> **TASK DETAILS**
The reply needs the lines from the one containing "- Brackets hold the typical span" through the end of the material, each repeated exactly, and no pictures.

RECORDED INFORMATION START

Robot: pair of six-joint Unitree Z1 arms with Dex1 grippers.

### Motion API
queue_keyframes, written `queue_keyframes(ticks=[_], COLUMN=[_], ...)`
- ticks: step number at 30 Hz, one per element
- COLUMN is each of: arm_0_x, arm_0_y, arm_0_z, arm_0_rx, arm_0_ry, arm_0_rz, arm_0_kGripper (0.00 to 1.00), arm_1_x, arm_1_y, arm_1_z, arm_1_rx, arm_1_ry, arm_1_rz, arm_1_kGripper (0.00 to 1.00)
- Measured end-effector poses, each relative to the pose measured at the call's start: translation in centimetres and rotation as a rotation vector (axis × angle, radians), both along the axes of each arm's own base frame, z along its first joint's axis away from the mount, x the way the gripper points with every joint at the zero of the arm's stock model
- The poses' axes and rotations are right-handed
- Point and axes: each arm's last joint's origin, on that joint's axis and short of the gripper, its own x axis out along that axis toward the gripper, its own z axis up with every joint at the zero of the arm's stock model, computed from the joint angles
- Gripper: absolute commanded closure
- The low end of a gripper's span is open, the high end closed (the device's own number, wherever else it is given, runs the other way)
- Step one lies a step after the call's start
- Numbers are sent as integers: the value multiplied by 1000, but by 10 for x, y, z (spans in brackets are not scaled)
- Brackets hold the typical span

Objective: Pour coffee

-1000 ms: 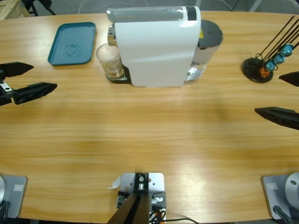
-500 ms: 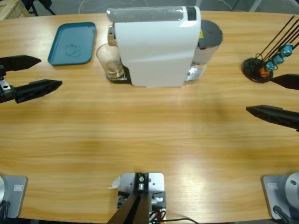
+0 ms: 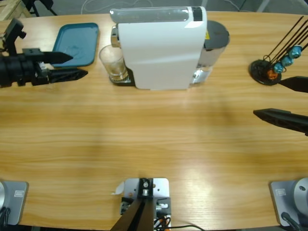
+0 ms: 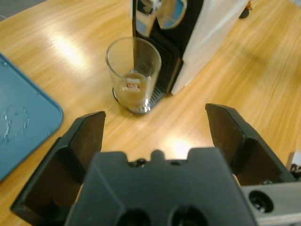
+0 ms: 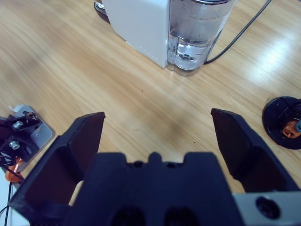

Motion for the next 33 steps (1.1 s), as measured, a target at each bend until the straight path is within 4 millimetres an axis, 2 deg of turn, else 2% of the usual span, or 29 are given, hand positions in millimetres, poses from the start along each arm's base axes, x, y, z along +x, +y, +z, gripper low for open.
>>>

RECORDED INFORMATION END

> **RESPONSE FOR THIS EXERCISE**
- Brackets hold the typical span

Objective: Pour coffee

-1000 ms: 
-500 ms: 
+0 ms: 
+0 ms: 
+0 ms: 

Motion for the next 33 steps (1.1 s), as measured, a target at each bend until the straight path is within 4 millimetres an axis, 2 deg of turn, else 2% of the usual span, or 29 are given, hand positions in millimetres, poses from the start along each arm's base axes, x, y, z along +x, +y, +z, gripper low for open.
>>>

This finishes the answer to the exercise.